Ах, она к тому же хочет обезоружить меня своим спокойствием! Не выйдет, пусть не старается! Я долго молчал, давая понять ей, что не намерен с ней говорить и вообще не нуждаюсь в ее присутствии. Я понимал, что, возможно, без нее я бы уже никогда не смог раскрыть глаз, но после того, что сделала Лелька, мне стали бесконечно противны все девушки, что бы они ни говорили, что бы ни делали.

Она ни единым словом не нарушила моего молчания. Крышу чердака жадно, шершавым языком лизал ветер.

— Какое сегодня число? — не выдержал я.

— Это не имеет значения.

— А война… кончилась?

— Они уже в Гродно.

— Что? Ты бредишь! Ты ничего не знаешь!

— Я все знаю. А теперь помолчи. Я принесу тебе поесть.

Жалобно скрипнули доски. Наклонившись, чтобы не задеть головой стропила, девушка прошла мимо меня, ловко и привычно опустила босую ногу на ступеньку лестницы и исчезла в проеме. Я так и не рассмотрел ее лица — она прошла боком, не оглянувшись. Заметил только, что голова у нее туго стянута темной косынкой, надвинутой до самых глаз.

Интересно, как все-таки я попал сюда?
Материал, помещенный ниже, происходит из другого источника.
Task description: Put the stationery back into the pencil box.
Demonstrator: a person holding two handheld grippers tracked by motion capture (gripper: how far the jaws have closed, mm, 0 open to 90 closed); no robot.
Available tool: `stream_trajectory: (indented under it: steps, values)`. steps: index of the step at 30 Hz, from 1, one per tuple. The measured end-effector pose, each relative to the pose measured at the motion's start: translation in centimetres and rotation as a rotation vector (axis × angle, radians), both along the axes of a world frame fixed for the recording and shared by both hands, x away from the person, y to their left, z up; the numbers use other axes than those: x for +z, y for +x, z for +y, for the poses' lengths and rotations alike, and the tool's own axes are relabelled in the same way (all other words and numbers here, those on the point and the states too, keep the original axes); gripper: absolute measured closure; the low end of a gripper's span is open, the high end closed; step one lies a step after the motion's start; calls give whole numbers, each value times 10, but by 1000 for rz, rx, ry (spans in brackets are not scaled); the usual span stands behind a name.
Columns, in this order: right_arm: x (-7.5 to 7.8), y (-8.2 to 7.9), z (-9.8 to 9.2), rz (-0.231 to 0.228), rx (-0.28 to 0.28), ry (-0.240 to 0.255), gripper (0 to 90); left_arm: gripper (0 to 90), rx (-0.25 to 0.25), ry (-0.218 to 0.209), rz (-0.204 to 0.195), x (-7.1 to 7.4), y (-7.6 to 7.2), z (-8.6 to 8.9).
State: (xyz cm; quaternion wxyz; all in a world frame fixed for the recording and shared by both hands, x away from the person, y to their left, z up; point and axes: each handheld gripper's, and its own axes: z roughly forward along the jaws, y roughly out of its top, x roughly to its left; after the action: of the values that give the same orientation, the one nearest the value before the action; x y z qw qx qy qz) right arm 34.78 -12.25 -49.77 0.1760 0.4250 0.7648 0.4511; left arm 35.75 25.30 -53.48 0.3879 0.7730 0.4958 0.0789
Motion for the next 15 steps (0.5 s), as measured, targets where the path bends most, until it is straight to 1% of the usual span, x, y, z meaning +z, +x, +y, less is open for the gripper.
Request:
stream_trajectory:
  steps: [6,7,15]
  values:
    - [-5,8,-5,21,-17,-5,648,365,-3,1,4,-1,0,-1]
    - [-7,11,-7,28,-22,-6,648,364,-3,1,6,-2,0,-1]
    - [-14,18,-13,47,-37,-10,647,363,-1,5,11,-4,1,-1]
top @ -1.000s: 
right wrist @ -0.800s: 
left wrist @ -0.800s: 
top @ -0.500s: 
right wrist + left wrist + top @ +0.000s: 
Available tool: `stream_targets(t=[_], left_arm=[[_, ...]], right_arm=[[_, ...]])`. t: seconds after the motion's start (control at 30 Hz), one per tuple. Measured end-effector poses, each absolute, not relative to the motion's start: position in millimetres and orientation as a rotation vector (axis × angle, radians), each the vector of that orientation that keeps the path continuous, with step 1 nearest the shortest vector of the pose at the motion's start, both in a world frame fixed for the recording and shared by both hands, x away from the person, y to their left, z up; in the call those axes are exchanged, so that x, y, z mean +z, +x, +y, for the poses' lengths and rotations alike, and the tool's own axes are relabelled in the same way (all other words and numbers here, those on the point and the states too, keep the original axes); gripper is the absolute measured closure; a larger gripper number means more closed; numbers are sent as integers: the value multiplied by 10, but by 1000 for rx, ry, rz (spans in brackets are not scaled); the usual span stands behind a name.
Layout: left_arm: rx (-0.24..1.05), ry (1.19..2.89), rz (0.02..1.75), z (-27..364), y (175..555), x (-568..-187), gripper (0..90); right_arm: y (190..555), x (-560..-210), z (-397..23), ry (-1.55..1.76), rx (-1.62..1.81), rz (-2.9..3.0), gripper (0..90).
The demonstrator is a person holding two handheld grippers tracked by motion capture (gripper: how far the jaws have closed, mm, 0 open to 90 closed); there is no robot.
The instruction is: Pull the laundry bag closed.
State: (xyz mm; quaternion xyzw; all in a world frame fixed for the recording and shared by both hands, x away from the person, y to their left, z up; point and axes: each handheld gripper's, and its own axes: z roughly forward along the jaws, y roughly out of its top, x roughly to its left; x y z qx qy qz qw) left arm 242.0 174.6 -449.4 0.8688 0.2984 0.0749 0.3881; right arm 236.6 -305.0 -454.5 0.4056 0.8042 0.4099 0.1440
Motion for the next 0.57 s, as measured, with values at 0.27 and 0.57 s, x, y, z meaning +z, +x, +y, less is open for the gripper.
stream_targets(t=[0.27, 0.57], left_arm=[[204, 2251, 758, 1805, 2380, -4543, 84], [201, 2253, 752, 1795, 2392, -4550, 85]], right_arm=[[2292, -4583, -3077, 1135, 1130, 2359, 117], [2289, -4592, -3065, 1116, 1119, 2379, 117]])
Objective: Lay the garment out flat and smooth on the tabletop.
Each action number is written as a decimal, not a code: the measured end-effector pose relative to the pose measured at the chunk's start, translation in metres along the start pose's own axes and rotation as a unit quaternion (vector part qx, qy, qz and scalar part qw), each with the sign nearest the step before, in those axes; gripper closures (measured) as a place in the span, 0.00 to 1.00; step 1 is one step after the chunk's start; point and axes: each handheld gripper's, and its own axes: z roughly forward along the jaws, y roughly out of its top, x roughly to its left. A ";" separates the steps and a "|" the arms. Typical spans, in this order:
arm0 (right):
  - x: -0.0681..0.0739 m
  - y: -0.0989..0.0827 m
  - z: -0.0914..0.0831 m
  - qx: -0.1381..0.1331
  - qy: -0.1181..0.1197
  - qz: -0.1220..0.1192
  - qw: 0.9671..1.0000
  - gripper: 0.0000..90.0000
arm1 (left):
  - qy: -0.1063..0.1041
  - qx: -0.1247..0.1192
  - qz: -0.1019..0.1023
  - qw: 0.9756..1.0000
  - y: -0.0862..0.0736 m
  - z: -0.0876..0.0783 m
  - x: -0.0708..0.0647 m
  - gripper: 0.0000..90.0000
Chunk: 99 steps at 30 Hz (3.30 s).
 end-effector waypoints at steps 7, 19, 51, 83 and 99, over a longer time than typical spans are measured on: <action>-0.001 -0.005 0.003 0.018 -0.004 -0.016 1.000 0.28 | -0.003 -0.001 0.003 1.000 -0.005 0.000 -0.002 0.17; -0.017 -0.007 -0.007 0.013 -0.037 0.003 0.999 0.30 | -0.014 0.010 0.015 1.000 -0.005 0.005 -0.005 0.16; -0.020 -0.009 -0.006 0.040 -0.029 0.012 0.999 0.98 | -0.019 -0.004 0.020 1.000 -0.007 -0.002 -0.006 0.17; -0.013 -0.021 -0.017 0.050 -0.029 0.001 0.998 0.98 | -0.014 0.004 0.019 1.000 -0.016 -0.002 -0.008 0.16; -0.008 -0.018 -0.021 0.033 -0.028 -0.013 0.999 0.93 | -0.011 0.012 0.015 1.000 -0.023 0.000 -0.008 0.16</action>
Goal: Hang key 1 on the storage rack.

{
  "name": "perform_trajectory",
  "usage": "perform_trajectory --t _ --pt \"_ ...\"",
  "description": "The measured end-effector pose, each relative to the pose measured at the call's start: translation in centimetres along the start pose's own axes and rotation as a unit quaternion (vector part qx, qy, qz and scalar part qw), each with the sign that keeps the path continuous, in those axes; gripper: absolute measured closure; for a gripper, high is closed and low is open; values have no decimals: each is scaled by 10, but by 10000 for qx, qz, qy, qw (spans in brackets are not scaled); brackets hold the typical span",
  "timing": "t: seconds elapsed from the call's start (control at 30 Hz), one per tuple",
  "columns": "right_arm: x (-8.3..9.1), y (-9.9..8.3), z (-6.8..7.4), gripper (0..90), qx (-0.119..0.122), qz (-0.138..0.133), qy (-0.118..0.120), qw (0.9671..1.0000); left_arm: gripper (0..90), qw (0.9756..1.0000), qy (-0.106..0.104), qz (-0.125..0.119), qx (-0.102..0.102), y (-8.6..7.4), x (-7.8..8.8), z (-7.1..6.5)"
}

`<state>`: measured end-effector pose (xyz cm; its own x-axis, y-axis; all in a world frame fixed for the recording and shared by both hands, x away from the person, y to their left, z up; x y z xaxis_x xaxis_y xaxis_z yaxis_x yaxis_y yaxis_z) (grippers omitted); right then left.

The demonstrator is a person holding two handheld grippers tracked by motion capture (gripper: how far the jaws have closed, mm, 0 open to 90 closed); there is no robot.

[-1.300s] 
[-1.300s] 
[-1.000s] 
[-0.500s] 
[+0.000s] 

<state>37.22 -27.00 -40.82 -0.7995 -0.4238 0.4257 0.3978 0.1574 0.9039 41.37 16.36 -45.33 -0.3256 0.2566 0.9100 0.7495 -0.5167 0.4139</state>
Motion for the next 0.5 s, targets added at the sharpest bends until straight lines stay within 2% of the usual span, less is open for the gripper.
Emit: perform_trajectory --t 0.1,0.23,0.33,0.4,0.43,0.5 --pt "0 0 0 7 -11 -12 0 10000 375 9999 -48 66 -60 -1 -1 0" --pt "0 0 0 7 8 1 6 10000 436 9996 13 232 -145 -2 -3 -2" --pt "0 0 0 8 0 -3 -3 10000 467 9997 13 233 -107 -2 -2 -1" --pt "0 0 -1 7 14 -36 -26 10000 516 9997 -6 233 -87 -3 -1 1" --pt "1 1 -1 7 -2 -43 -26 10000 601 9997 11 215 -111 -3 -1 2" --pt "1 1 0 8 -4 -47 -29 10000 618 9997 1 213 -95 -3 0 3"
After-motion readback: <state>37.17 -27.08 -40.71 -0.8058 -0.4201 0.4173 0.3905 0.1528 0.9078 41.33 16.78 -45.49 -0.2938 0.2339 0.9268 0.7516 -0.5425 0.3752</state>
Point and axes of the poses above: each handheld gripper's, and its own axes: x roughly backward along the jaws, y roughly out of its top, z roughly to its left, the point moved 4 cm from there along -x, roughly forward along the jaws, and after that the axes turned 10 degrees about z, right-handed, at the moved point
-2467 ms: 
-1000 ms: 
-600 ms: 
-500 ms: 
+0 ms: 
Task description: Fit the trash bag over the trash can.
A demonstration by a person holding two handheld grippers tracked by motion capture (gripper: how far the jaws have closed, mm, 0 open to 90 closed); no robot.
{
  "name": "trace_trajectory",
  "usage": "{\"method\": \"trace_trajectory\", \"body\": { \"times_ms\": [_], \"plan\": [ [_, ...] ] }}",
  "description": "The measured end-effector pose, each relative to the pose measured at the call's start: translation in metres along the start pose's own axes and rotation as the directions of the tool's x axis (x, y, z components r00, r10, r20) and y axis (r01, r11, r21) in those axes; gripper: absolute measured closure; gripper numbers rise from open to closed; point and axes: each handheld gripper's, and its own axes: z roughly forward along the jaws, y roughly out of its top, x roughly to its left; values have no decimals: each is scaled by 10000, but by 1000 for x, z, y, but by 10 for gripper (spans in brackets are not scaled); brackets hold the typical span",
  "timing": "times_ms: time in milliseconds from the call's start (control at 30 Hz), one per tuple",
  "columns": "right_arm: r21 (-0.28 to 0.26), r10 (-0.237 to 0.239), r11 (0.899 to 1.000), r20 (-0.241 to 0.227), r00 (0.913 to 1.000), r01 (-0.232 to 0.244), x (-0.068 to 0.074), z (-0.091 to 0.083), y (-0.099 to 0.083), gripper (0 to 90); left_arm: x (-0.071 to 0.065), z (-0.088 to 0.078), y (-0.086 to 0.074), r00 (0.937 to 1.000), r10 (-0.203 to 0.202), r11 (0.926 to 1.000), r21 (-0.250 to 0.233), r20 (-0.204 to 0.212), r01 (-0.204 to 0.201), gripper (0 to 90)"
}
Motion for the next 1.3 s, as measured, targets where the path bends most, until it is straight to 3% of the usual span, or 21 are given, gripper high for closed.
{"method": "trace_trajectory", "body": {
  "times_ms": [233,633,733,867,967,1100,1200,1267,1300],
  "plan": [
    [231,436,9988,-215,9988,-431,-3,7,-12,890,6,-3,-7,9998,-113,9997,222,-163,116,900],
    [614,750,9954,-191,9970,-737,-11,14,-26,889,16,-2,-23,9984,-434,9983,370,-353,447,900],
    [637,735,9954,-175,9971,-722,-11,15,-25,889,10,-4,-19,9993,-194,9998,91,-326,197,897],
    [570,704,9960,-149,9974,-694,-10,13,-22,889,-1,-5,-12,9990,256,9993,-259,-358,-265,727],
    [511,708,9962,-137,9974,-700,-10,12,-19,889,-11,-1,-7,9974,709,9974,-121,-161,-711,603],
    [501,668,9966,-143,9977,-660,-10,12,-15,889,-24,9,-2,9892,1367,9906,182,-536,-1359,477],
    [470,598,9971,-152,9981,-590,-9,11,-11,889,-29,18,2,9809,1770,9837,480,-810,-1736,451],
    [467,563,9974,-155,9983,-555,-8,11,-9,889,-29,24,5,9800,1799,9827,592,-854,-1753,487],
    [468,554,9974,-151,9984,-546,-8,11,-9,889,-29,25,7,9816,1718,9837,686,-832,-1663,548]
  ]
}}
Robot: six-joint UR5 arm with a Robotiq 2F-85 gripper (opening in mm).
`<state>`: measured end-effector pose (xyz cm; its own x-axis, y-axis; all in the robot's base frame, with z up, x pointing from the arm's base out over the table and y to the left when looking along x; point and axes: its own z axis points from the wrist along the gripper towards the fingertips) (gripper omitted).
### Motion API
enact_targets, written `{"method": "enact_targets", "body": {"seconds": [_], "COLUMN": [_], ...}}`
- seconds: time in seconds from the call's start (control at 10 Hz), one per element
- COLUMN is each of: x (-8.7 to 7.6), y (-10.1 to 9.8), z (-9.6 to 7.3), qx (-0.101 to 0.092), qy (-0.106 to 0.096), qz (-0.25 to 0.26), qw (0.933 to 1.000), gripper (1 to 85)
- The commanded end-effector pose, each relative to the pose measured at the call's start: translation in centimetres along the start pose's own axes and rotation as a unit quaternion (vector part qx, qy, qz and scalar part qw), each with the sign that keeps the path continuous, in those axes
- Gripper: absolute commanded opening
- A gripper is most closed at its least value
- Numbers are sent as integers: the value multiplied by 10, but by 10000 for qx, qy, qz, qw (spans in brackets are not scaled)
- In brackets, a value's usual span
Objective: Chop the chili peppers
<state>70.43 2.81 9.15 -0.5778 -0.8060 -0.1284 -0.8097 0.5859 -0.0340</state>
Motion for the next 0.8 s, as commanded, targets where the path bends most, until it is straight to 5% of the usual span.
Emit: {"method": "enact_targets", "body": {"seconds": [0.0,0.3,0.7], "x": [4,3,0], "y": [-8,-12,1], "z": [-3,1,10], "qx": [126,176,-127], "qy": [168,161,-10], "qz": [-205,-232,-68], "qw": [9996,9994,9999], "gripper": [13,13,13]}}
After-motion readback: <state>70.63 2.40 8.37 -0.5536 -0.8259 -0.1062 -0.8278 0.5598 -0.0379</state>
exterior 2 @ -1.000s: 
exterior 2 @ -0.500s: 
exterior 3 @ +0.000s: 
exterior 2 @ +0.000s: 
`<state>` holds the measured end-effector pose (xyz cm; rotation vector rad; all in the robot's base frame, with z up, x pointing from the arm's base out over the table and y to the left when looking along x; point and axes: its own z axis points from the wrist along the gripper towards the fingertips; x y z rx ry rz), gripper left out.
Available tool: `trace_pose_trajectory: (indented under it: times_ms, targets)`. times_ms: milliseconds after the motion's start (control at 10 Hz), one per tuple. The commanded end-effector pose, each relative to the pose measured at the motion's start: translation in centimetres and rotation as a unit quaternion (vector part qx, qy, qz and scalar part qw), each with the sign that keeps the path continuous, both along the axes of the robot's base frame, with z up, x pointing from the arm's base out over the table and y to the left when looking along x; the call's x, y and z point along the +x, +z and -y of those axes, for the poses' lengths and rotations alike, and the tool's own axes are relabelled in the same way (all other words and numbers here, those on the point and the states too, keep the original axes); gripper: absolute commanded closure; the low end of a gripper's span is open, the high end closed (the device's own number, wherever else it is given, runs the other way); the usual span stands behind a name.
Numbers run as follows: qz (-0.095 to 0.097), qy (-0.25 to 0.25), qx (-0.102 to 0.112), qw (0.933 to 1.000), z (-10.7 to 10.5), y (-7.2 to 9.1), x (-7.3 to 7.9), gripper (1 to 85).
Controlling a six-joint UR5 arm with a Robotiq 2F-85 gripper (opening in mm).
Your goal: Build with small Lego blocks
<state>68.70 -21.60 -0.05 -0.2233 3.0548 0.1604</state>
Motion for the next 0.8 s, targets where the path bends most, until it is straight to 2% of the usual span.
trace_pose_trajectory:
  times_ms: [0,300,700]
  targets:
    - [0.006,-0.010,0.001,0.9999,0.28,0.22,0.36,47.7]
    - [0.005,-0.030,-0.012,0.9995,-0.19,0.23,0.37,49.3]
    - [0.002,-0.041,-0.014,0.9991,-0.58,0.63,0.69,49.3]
Неужели она сама меня сюда затащила или еще кто-то помогал ей? И кто она такая, в самом-то деле? Больше всего меня бесило и пугало то, что я совершенно не помнил, что́ произошло со мной на поляне, почему я вдруг очутился один.

Я ощупал себя руками — они начали немного повиноваться. Оказывается, я лежал в гимнастерке и брюках, только сапоги были сняты. Дотронулся до нагрудного кармана и облегченно вздохнул, нащупав тоненькую книжечку: комсомольский билет был на месте. В другом кармане пальцы ощутили письмо и фотокарточку. Это хорошо, значит, она, эта незнакомка, не рылась в моих карманах. И видимо, она из своих. Впрочем, кто знает…

Девушка появилась в проеме чердака так же неожиданно и бесшумно, как и скрылась. В руках она несла черный чугунок, из которого торчала ложка. Остро запахло чем-то невообразимо вкусным. Я вглядывался в ее лицо, но оно как бы растворялось в полумраке. Она старалась не смотреть в мою сторону и села позади.

— Нет ни одной тарелки, — без сожаления произнесла она. — Зато хорошая ложка. Деревянная. Терпеть не могу металлических ложек.

Она говорила о ложках! Как это, черт возьми, важно сейчас, когда немцы уже в Гродно!

— Ешь, — она зачерпнула ложкой ароматную жидкость и поднесла к моему рту. Другой рукой приподняла мне голову, я ощутил ее мягкую горячую ладонь.